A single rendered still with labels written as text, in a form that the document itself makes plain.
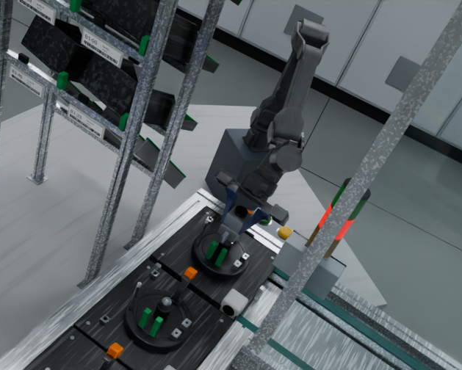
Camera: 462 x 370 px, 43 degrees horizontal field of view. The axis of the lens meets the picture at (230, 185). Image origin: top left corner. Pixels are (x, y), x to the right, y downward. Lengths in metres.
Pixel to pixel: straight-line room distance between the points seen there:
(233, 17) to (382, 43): 1.08
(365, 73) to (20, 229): 3.20
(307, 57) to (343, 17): 2.85
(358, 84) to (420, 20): 0.61
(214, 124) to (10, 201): 0.78
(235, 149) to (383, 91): 2.81
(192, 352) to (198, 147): 0.84
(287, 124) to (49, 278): 0.64
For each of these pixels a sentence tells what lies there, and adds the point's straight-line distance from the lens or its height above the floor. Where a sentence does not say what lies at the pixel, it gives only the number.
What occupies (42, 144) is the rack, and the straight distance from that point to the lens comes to 1.52.
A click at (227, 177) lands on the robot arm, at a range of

Work instructions> Emit only the final stretch of the records: the line containing "(307, 57) to (343, 17): 2.85" through the end, each line exactly as it stands.

Result of the exercise>
(307, 57) to (343, 17): 2.85
(358, 84) to (420, 20): 0.61
(214, 124) to (10, 201): 0.78
(235, 149) to (383, 91): 2.81
(192, 352) to (198, 147): 0.84
(287, 124) to (49, 278): 0.64
For each of these pixels a sentence tells what lies there, and adds the point's straight-line distance from the lens or its height above the floor. Where a sentence does not say what lies at the pixel, it gives only the number.
What occupies (42, 144) is the rack, and the straight distance from that point to the lens comes to 1.52.
A click at (227, 177) lands on the robot arm, at a range of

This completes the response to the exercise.